And Britain remains at the forefront of countries supporting the European Commission’s demands for tougher state aid rules to prevent unwarranted subsidies for loss making industries and at the European Economic Reform Summit we will continue to push for a more aggressive approach to tackling unfair competition and state failure.
In the UK we are removing the last of the permanent, ongoing subsidies — thus removing aids which have no market justification.
But while it is right to remove state aids which distort the single market, it is also right to reform state aids to target market failures which need correction.
It took Britain more than a year to secure European permission to create regional venture capital funds for localities desperately in need of strong local capital markets that work for small businesses. And it has taken months more for permission to abolish stamp duty for business property purchases in areas urgently in need of local property markets that work and the new businesses and jobs that can ensue.
Here again, as I said in a speech on markets a few weeks ago, the case for state intervention is not to extend the role of the state but, by tackling market failure, to help make markets work better: instead of thinking the state must take over responsibility where markets deliver insufficient investment and short termism in innovation, skills and environmental protection, we must enable markets to work better and for the long term.
An effective competition policy helps new and small businesses enter markets and prevents them being held back or penalised by large vested interests. And instead of being suspicious of enterprise and entrepreneurs, Labour should celebrate them – encouraging, incentivising and rewarding them, hence our capital gains tax (from 40 pence to 10 pence) and our small business tax reforms (from 23 pence to 19 pence and the lower rate from 10 pence to zero).
With their recommendations on small business banking, the competition authorities have tried to cut the cost of investing for small businesses. The next stage is to help small and medium sized businesses get fair access to public sector procurement. Opening up markets to new suppliers intensifies competition as well as encouraging innovation.
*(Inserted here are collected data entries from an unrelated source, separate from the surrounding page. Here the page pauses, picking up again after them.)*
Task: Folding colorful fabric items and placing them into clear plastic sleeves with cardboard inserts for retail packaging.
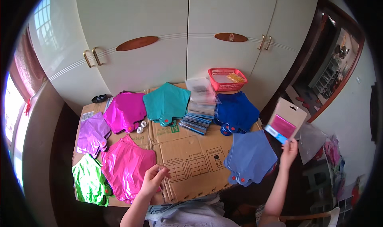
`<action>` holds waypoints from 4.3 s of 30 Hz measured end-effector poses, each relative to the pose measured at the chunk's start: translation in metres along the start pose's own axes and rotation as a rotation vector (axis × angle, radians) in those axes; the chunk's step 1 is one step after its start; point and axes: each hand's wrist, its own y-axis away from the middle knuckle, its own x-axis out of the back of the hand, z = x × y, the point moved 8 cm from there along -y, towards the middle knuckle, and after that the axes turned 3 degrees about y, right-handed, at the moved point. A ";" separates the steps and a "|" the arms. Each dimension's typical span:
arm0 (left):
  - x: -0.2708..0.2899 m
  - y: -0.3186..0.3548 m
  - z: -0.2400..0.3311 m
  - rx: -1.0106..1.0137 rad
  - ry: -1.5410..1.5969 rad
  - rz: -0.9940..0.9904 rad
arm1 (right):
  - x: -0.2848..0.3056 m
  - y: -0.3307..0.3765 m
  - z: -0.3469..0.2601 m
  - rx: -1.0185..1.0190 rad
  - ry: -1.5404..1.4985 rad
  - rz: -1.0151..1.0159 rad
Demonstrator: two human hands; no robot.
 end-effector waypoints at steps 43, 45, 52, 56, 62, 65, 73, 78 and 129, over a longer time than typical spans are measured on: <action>0.298 0.384 -0.386 0.683 -0.135 1.309 | -0.302 0.454 -0.349 1.155 -0.289 -1.254; 0.302 0.395 -0.391 0.721 -0.031 1.303 | -0.310 0.466 -0.352 1.173 -0.193 -1.282; 0.311 0.434 -0.399 0.923 0.052 1.242 | -0.327 0.488 -0.322 1.050 -0.198 -1.494; 0.340 0.441 -0.363 1.185 -0.739 1.054 | -0.341 0.463 -0.319 0.600 -0.393 -1.481; 0.328 0.379 -0.195 0.207 -0.428 1.817 | -0.355 0.458 -0.294 0.209 -0.347 -1.649; 0.255 0.316 -0.055 -0.420 -0.870 1.712 | -0.367 0.462 -0.278 0.072 -0.361 -1.737; 0.146 0.132 0.052 -0.472 -1.250 0.392 | -0.366 0.453 -0.259 -1.228 -0.971 -1.747; 0.147 0.104 0.031 -0.249 -1.409 0.250 | -0.373 0.392 -0.218 -1.444 -1.230 -1.519; -0.176 -0.052 0.037 -1.123 -1.314 -0.645 | -0.111 0.166 -0.088 0.578 0.653 -0.773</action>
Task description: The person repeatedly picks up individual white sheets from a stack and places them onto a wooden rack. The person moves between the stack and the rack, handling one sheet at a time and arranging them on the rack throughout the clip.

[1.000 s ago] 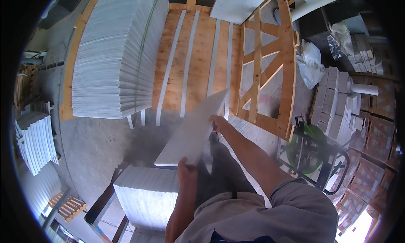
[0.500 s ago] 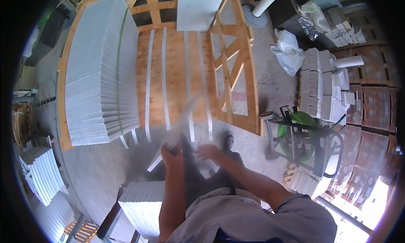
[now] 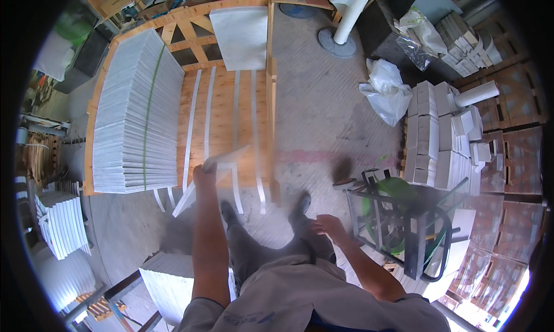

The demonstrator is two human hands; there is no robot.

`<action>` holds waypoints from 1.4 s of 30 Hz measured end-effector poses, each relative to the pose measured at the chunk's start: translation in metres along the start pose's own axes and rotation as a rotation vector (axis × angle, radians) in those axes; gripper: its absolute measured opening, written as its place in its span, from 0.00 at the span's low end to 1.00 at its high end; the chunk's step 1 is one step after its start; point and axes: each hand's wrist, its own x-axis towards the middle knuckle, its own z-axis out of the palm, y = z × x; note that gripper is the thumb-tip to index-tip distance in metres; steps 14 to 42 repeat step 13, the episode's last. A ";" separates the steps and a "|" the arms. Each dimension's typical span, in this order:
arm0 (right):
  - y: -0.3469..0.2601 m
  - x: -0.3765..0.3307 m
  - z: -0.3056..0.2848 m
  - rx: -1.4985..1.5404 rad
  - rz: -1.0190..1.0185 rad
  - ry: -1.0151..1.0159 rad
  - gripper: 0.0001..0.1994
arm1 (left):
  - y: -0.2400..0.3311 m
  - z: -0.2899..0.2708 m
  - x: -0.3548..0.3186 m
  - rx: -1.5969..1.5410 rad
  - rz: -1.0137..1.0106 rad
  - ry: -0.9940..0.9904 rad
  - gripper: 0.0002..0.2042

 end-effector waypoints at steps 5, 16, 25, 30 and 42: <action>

That is why we have asked the Office of Government Commerce to identify what more can be done to increase competition in markets where government has substantial purchasing power and to enable small businesses to compete for government contracts and deliver value for money.
I have said that instead of maximising regulation to restrict the scope of markets, we should systematically pinpoint regulation that does not serve the public interest and can be reduced.
So as I examine measures for the budget we will continue the process of cutting the cost and burden to small business of starting up, investing and growing, especially in areas of high unemployment. And as the Government strengthens our assessments of the impact of regulation on small firms which have included examinations of the retail and chemical sectors we will also look at transport, pesticides, food and drink processing, and the collection of statistical data.
Because 40 per cent of new regulations originate in the EU, the European Economic Reform Summit this month should call for the same rigorous assault on unnecessary regulation throughout the European Union: an agreement to examine all new directives for their impact as well as taking stock of existing EU directives.
Achieving greater flexibility not just in product markets but in capital markets is essential for high levels of growth and as we press ahead with the Cruickshank, Myners, Sandler and Higgs reforms and build on our cuts in capital gains tax we should continue to examine where local capital markets have had least success, and continue to cut the barriers to entry faced by small businesses and to open up venture capital markets in our regions.
State aid rules – and thus the treatment of early stage research – should be reformed to help Europe bridge the gap between our research and development performance and that of Japan and the USA. With the R and D tax credit we are trying to cut the cost of investing in innovative research, but state aid rules should make it easier to address the market failures that obstruct research and innovation in its early and pre commercial stages.
Capital markets can and must help us manage risk more efficiently, between sectors, over time and across national boundaries. While America has achieved a high degree of diversification across state borders, investment in Europe remains fragmented on national lines and there is a need to remove barriers to diversification of investments across borders, for example in pension and mutual funds.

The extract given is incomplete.